Skunk Anansie
Black Traffic
Mettiamolo subito in chiaro:oggi, anno del signore 2012, gli Skunk Anansie non hanno più molto da dire.
Tuttavia la loro parabola iniziale, durata lo spazio di tre splendidi album, è stata talmente luminosa e di successo da prestarsi egregiamente alle mode revivalistiche che accompagnano questi anni musicalmente asfittici e privi di fenomeni davvero convincenti.
Skin e soci ci (ri)provano guardando al loro glorioso passato, cercando di recuperare le idee, la passione e il mestiere che tanto li aveva caratterizzati negli anni 90 e che, nel precedente “Wonderlustre” che ne aveva sancito il ritorno sulle scene, sembrava scomparso o per lo meno decisamente fuori fuoco.

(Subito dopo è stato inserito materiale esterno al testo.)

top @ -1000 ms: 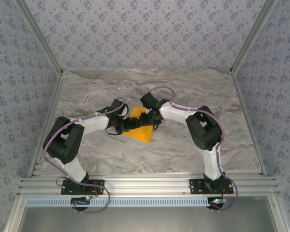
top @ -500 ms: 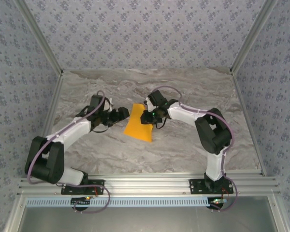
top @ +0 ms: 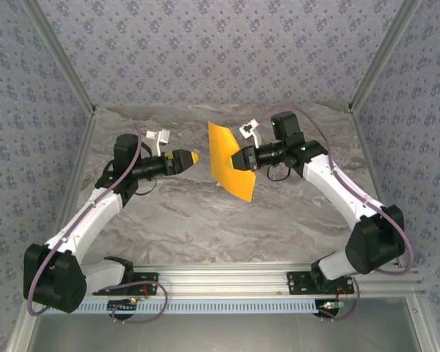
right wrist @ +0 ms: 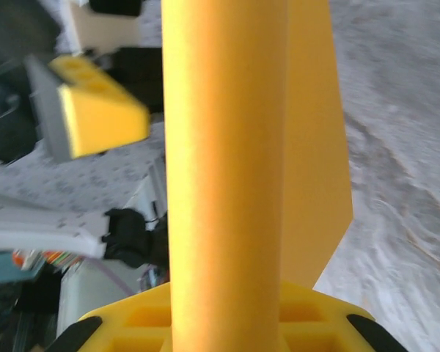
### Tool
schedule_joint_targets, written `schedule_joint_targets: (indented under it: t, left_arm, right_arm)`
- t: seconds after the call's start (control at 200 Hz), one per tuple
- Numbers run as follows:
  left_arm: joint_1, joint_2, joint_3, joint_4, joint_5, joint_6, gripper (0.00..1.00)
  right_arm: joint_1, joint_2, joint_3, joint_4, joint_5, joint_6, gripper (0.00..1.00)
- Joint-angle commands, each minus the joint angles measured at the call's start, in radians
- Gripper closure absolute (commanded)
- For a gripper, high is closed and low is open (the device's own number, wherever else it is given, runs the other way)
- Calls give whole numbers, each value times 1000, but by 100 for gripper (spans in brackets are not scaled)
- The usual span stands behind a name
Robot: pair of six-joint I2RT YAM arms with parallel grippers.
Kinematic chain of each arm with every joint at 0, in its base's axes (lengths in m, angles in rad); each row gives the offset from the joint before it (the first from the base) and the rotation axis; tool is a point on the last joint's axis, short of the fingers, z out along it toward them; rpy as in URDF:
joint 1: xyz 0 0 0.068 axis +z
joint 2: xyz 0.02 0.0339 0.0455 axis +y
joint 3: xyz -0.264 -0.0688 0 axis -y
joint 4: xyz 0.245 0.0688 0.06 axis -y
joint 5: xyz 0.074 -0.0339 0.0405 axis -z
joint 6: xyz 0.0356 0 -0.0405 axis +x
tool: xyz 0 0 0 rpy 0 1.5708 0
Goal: Fold a paper plane with a square sheet of paper (fold left side to right side)
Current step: Pick up the square sheet of paper from the center of the table, then place a square sheet of paper at the center of the table.
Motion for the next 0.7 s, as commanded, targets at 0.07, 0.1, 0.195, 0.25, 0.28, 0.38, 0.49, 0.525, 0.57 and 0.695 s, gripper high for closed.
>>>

Va detto, il risultato stavolta è complessivamente superiore rispetto al lavoro del 2010.
Vengono (ri)proposti brani aggressivi vicini al primo album (l'iniziale “I Will Break You” o la trascinante “Sticky Fingers In Your Honey”), pezzi pop rock accattivanti (il singolo “I Believe In You”) e le ormai classiche ballate che esplorano il lato “più morbido” della band (“I Hope You Get To Meet Your Hero”, “Driving Down”).

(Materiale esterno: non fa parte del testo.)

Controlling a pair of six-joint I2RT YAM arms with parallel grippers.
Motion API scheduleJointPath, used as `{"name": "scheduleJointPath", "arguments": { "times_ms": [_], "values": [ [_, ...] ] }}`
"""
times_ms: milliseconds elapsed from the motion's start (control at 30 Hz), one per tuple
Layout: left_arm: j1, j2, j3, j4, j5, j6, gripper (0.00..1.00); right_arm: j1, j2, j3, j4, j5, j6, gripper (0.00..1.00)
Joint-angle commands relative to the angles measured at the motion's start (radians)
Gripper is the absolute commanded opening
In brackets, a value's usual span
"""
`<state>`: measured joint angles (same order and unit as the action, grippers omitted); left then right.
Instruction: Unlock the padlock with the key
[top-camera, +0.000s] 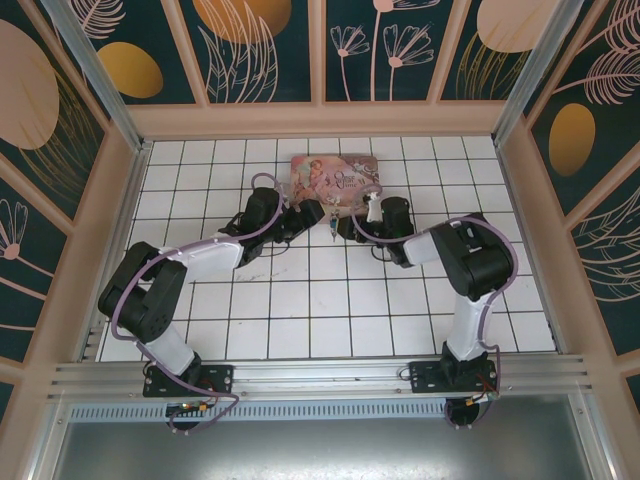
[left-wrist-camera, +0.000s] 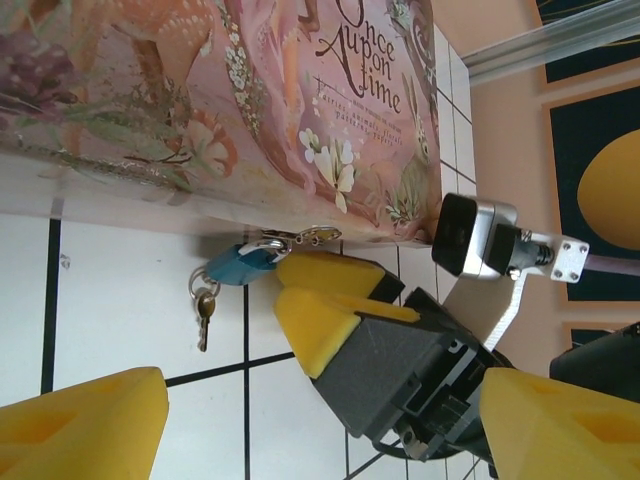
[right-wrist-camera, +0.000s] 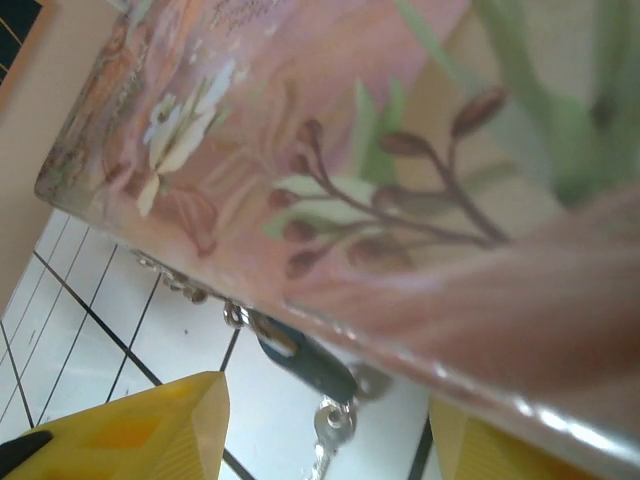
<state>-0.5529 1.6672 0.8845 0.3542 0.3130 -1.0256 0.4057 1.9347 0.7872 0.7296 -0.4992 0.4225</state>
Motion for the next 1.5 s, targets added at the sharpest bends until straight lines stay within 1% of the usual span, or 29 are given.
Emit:
{"name": "scheduleJointPath", "arguments": {
  "times_ms": [0,133,400,667,733,800,1133,1233,1300,1367,1467],
  "values": [
    [0.010,0.016,0.000,0.011,-0.002,-0.008,0.82,0.010,0.048,0.047,0.051,-0.048,-0.026,0.55],
    [0.011,0.023,0.000,0.018,0.003,-0.013,0.82,0.021,0.074,0.070,0.054,-0.063,-0.032,0.55],
    [0.014,0.041,0.006,0.032,0.014,-0.023,0.82,0.041,0.079,0.066,0.075,-0.070,-0.061,0.52],
    [0.014,0.041,0.000,0.041,0.020,-0.025,0.82,0.050,0.102,0.089,0.090,-0.014,-0.050,0.52],
    [0.014,0.040,-0.002,0.045,0.022,-0.028,0.82,0.057,0.114,0.107,0.081,-0.019,-0.054,0.49],
    [0.015,0.071,-0.005,0.053,0.025,-0.031,0.82,0.065,0.123,0.122,0.073,-0.014,-0.062,0.46],
    [0.015,0.104,-0.008,0.089,0.047,-0.050,0.82,0.078,0.179,0.187,0.027,0.039,-0.056,0.45],
    [0.015,0.106,-0.008,0.092,0.049,-0.055,0.82,0.081,0.191,0.203,0.020,0.071,-0.048,0.40],
    [0.016,0.104,-0.011,0.092,0.047,-0.056,0.82,0.081,0.197,0.211,0.023,0.082,-0.040,0.34],
    [0.015,0.099,-0.015,0.095,0.041,-0.058,0.82,0.081,0.206,0.216,0.034,0.093,-0.025,0.25],
    [0.016,0.097,-0.021,0.095,0.037,-0.064,0.82,0.081,0.212,0.222,0.052,0.097,-0.007,0.17]
  ]
}}
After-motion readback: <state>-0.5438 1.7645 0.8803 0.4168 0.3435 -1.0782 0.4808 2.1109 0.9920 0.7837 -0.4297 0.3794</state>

Qualche momento stucchevole non manca (penso sopratutto a “Drowing”) ma nel complesso l'album è ben costruito e non mancherà di far felice i fan più nostalgici e magari chissà, conquistarne di nuovi grazie all'attitudine “catchy” che aleggia strizzando l'occhio alle nuove generazioni.

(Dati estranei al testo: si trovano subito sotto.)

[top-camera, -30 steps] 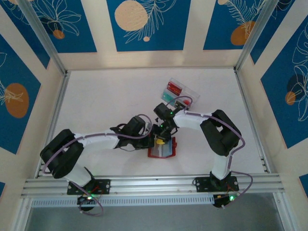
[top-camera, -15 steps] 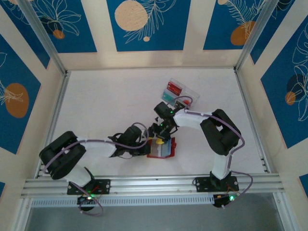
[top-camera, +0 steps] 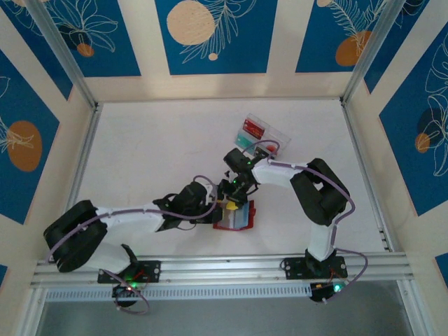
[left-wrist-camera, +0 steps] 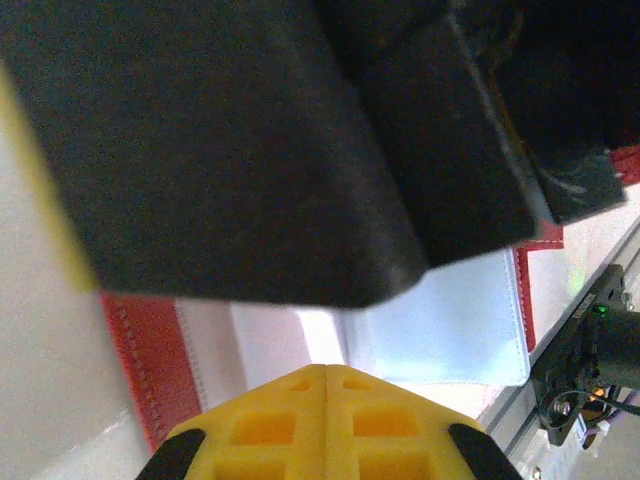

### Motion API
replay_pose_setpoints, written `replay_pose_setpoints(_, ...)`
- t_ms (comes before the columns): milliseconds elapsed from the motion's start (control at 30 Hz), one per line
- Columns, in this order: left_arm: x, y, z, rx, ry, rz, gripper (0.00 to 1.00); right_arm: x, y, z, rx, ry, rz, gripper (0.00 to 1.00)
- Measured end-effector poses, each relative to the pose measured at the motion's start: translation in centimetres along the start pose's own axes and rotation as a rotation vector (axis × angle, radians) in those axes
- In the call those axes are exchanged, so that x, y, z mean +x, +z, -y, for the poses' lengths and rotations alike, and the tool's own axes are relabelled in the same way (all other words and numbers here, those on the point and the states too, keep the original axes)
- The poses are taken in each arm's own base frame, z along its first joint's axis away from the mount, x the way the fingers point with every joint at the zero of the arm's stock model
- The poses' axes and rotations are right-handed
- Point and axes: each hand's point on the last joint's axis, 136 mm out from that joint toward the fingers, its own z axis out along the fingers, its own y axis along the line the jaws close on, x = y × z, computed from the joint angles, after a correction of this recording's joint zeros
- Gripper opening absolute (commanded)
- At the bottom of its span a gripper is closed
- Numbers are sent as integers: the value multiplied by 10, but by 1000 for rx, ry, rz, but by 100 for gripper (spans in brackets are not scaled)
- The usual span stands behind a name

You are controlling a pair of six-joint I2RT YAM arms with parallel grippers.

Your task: Put the credit cards into the card holder

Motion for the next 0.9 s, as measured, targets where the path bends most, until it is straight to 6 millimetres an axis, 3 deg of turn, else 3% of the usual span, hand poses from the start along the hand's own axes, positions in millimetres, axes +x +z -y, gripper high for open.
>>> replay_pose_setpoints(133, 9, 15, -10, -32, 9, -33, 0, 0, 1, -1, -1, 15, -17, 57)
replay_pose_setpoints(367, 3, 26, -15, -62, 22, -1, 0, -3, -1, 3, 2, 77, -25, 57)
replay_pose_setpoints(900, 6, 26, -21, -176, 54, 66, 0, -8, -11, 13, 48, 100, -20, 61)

Quello che però manca per reputare questo lavoro davvero riuscito è la voglia di guardare avanti e di esplorare nuovi territori, il fare tesoro del proprio passato non per riproporlo all'infinito ma per tessere le basi sulle quali cercare nuove strade e rinnovarsi.
E' questo che critico agli Skunk Anansie e a molti altri gruppi tornati alla ribalta negli ultimi anni: la loro resa creativa a favore del mestiere e degli approdi più sicuri, il dare per scontato che il futuro sia già scritto e non resti che assecondarlo.